We stayed with more members of Dyan’s family in Portland but barely had time to sample their hospitality, although there was just enough time to be in their bathroom when they were trying to get ready for work (sorry). We were in a rush as we had an important radio session to get to in Kennewick.
The radio session in Kennewick was one of the most fun/surreal radio sessions I’ve ever done. We had to play our songs acoustically to a small group of disinterested school children without any monitors or way of hearing what we were playing.
I don’t know if you’ve ever blindly played a song that is an historically accurate account of Nazi-occupied France to a group of school children who look like they really want to leave, but if you haven’t, I recommend you do. It is character building.
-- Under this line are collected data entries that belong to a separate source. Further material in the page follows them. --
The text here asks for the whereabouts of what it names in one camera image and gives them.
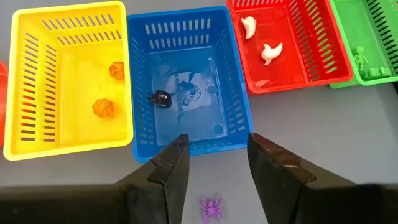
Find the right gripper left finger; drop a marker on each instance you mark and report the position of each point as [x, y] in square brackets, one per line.
[168, 180]

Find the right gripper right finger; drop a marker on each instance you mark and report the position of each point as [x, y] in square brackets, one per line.
[280, 186]

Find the purple toy spider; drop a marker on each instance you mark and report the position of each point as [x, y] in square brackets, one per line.
[211, 208]

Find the black toy skull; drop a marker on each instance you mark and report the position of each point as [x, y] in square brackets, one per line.
[161, 99]

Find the orange toy pumpkin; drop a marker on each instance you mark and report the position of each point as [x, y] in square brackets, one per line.
[117, 70]
[103, 108]

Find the yellow plastic basket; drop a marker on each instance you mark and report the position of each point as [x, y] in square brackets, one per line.
[81, 81]

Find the white toy ghost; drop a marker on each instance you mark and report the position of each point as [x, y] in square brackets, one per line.
[271, 53]
[248, 27]

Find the green toy skeleton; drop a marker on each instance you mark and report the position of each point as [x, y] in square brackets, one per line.
[360, 57]
[377, 73]

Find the blue plastic basket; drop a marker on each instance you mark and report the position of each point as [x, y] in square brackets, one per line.
[199, 124]

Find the blue-grey table mat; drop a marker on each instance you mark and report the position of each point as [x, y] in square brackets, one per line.
[311, 124]

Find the red plastic basket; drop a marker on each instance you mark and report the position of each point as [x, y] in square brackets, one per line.
[280, 74]

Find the green plastic basket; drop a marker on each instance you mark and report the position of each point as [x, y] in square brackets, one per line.
[348, 31]

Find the orange plastic bowl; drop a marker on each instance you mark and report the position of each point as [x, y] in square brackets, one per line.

Our show in Kennewick that night was in a booze-free coffee shop. So not only was the audience sober, they were very sober. It was a quiet show again, much quieter than Portland. This was not because of a sporting event this time; it was just because they really didn’t like us.
Bill Hicks has a joke about an audience looking at him like a dog that’s just been shown a card trick. I’d like to say that about Kennewick but I don’t think that would be fair to them. Looking into the audience their faces more resembled people that had accidentally walked into an empty shop, been greeted by a friendly shopkeeper (me), and then realized there was nothing they wanted to buy. Their faces all had a polite look, but one that was hiding a frenzied plan for escape. That’s fair enough, I don’t think EWITFR…N is for everyone and I appreciate them for trying to enjoy it.
We sold one T-shirt to a man that almost looked ashamed to be buying it. I didn’t sell my postcard. I’m saving it to hopefully sell to some one who really enjoys us. I’ve written ‘wish you were here’ on it.